(DATA SHOWN begins)

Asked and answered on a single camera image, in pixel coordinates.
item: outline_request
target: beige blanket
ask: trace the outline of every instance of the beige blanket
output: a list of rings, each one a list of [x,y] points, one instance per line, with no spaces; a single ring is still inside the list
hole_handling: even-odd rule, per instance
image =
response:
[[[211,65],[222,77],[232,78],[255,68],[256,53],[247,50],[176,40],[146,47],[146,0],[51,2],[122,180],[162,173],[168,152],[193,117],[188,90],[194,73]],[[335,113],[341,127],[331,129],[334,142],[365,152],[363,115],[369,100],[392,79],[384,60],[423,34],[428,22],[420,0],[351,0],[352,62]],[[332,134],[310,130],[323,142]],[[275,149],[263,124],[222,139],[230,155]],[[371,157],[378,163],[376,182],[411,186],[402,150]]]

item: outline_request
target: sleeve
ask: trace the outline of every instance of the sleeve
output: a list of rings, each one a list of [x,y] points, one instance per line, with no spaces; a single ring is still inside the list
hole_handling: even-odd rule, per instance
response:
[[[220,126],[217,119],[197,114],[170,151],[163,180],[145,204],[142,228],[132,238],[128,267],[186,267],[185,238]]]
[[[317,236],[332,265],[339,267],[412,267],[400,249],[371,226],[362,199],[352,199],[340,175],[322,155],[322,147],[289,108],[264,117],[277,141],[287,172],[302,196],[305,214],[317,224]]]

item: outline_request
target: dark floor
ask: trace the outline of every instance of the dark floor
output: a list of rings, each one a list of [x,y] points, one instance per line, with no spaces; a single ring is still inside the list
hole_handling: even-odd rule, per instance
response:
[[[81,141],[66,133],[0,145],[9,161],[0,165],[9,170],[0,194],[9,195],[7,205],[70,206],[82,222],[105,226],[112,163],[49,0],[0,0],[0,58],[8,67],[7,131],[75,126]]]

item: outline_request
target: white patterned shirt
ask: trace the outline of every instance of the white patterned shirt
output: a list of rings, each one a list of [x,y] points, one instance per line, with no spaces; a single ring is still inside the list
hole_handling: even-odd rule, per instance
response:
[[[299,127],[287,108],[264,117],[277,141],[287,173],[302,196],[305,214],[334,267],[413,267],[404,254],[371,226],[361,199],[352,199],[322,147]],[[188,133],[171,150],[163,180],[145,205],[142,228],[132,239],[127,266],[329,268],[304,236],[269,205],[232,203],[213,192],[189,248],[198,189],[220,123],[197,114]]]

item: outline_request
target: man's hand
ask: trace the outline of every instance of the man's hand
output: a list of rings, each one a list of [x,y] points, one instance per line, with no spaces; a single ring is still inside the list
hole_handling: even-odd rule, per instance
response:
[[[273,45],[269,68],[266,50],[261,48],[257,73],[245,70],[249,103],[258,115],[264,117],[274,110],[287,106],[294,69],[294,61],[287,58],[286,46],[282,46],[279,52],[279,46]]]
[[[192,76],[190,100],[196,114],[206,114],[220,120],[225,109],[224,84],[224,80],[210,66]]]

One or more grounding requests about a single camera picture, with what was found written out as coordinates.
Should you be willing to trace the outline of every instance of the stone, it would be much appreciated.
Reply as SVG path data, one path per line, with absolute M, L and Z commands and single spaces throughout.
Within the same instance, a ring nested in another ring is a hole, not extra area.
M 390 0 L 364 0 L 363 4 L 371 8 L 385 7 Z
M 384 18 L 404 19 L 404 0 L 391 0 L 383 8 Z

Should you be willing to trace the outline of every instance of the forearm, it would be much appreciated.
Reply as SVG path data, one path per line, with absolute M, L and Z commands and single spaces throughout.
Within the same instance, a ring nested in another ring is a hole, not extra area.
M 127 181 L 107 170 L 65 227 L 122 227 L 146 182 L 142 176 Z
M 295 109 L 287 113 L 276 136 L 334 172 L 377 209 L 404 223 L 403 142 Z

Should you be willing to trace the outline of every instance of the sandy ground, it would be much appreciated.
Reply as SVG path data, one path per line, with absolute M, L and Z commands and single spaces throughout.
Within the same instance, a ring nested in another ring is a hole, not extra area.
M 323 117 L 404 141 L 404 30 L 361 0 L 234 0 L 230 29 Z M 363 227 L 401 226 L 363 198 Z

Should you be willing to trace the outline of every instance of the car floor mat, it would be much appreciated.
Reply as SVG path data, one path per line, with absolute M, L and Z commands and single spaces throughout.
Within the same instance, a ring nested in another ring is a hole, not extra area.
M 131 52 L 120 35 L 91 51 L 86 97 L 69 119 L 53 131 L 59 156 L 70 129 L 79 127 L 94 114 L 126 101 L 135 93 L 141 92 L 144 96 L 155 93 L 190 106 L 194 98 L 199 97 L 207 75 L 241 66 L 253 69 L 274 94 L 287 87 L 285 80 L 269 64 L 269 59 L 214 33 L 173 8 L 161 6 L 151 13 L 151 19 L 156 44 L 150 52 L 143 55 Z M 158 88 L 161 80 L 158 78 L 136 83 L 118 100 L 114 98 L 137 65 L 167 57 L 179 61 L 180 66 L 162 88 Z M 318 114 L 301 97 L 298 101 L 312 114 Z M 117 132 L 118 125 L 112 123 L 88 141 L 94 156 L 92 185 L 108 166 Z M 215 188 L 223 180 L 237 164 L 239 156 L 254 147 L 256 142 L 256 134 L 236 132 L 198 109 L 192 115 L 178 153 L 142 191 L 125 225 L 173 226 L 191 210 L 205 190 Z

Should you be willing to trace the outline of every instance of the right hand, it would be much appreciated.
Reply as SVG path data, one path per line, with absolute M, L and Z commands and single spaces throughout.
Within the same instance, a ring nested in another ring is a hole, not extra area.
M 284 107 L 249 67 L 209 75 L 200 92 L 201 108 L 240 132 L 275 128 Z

(DATA SHOWN ends)

## ABOUT THIS EXERCISE
Please copy out every entry exactly, with nothing omitted.

## SOLUTION FOR THIS PROBLEM
Asked and answered on a single camera image, in pixel coordinates.
item: outline_request
target: beige blanket
ask: trace the outline of every instance of the beige blanket
output: a list of rings, each one a list of [x,y] points, one instance per line, with no spaces; a single ring is still inside the list
hole_handling: even-odd rule, per instance
image =
response:
[[[211,65],[222,77],[232,78],[255,68],[256,53],[247,50],[176,40],[146,47],[146,0],[51,2],[122,180],[162,173],[168,152],[193,117],[188,90],[194,73]],[[335,113],[341,127],[331,129],[334,142],[365,152],[363,115],[369,100],[392,79],[384,60],[423,34],[428,22],[420,0],[351,0],[352,62]],[[332,134],[310,130],[323,142]],[[275,149],[263,124],[222,139],[230,155]],[[371,157],[378,163],[376,182],[411,186],[402,150]]]

item: outline_request
target: sleeve
ask: trace the outline of every instance of the sleeve
output: a list of rings, each one a list of [x,y] points, one instance per line, with no spaces; a single ring is still inside the list
hole_handling: even-odd rule, per instance
response:
[[[220,126],[217,119],[197,114],[170,151],[163,180],[145,204],[142,228],[132,238],[128,267],[186,267],[185,238]]]
[[[317,236],[332,265],[339,267],[412,267],[400,249],[371,226],[362,199],[352,199],[340,175],[322,155],[322,147],[289,108],[264,117],[277,141],[287,172],[302,196],[305,214],[317,224]]]

item: outline_request
target: dark floor
ask: trace the outline of every instance of the dark floor
output: a list of rings, each one a list of [x,y] points, one instance per line, with no spaces; a single ring is still inside the list
hole_handling: even-odd rule, per instance
response:
[[[81,141],[66,133],[0,145],[9,161],[0,165],[9,170],[0,194],[9,195],[7,205],[70,206],[82,222],[105,226],[112,163],[49,0],[0,0],[0,58],[8,67],[7,131],[75,126]]]

item: outline_request
target: white patterned shirt
ask: trace the outline of every instance of the white patterned shirt
output: a list of rings, each one a list of [x,y] points, one instance per line, with no spaces; a single ring is still inside the list
hole_handling: even-odd rule, per instance
response:
[[[299,127],[287,108],[264,117],[277,141],[287,173],[302,196],[305,214],[334,267],[413,267],[404,254],[371,226],[361,199],[352,199],[322,147]],[[188,133],[171,150],[163,180],[145,205],[142,228],[132,239],[127,266],[329,268],[304,236],[269,205],[232,203],[213,192],[189,248],[198,189],[220,123],[197,114]]]

item: outline_request
target: man's hand
ask: trace the outline of every instance of the man's hand
output: a list of rings, each one a list of [x,y] points, one instance per line, with no spaces; a single ring is still inside the list
hole_handling: even-odd rule, per instance
response:
[[[273,45],[269,68],[266,50],[261,48],[257,73],[245,70],[249,103],[258,115],[264,117],[274,110],[287,106],[294,69],[294,61],[287,58],[286,46],[282,46],[279,52],[279,46]]]
[[[192,76],[190,100],[196,114],[206,114],[220,120],[225,109],[224,84],[224,80],[210,66]]]

One or more grounding requests about a single camera picture, with what was found written out as coordinates.
Should you be willing to trace the outline of every instance of the stone, it would be much appreciated.
Reply as SVG path data, one path per line, with absolute M, L and Z commands and single spaces throughout.
Within the same instance, a ring nested in another ring is a hole, not extra area.
M 390 0 L 364 0 L 363 4 L 371 8 L 385 7 Z
M 384 18 L 404 19 L 404 0 L 391 0 L 383 8 Z

Should you be willing to trace the outline of every instance of the forearm, it would be much appreciated.
Reply as SVG path data, one path per line, with absolute M, L and Z commands and single spaces throughout.
Within the same instance, a ring nested in another ring is a hole, not extra area.
M 127 181 L 107 170 L 65 227 L 122 227 L 146 182 L 142 176 Z
M 295 109 L 287 113 L 276 136 L 334 172 L 377 209 L 404 223 L 403 142 Z

Should you be willing to trace the outline of every instance of the sandy ground, it would be much appreciated.
Reply as SVG path data, one path per line, with absolute M, L and Z commands and single spaces throughout.
Within the same instance, a ring nested in another ring is a hole, not extra area.
M 323 117 L 404 141 L 404 30 L 361 0 L 234 0 L 230 29 Z M 363 227 L 401 226 L 363 198 Z

Should you be willing to trace the outline of every instance of the car floor mat, it would be much appreciated.
Reply as SVG path data, one path per line, with absolute M, L and Z commands and single spaces throughout.
Within the same instance, a ring nested in another ring is a hole, not extra area.
M 131 52 L 120 35 L 91 51 L 86 97 L 69 119 L 53 131 L 59 156 L 70 129 L 79 127 L 94 114 L 126 101 L 135 93 L 141 92 L 144 96 L 155 93 L 190 106 L 194 98 L 199 97 L 207 75 L 241 66 L 253 69 L 274 94 L 287 87 L 285 80 L 269 64 L 269 59 L 214 33 L 173 8 L 161 6 L 151 13 L 151 19 L 156 44 L 150 52 L 143 55 Z M 158 88 L 161 80 L 158 78 L 136 83 L 118 100 L 114 98 L 137 65 L 167 57 L 179 61 L 180 66 L 162 88 Z M 318 114 L 301 97 L 298 101 L 312 114 Z M 117 132 L 118 125 L 112 123 L 88 141 L 94 156 L 92 185 L 108 166 Z M 215 188 L 223 180 L 237 164 L 239 156 L 254 147 L 256 142 L 256 134 L 236 132 L 198 109 L 192 115 L 178 153 L 142 191 L 125 225 L 173 226 L 191 210 L 205 190 Z

Should you be willing to trace the outline of every instance of the right hand, it would be much appreciated.
Reply as SVG path data, one path per line, with absolute M, L and Z commands and single spaces throughout.
Within the same instance, a ring nested in another ring is a hole, not extra area.
M 284 107 L 249 67 L 209 75 L 200 92 L 201 108 L 240 132 L 275 128 Z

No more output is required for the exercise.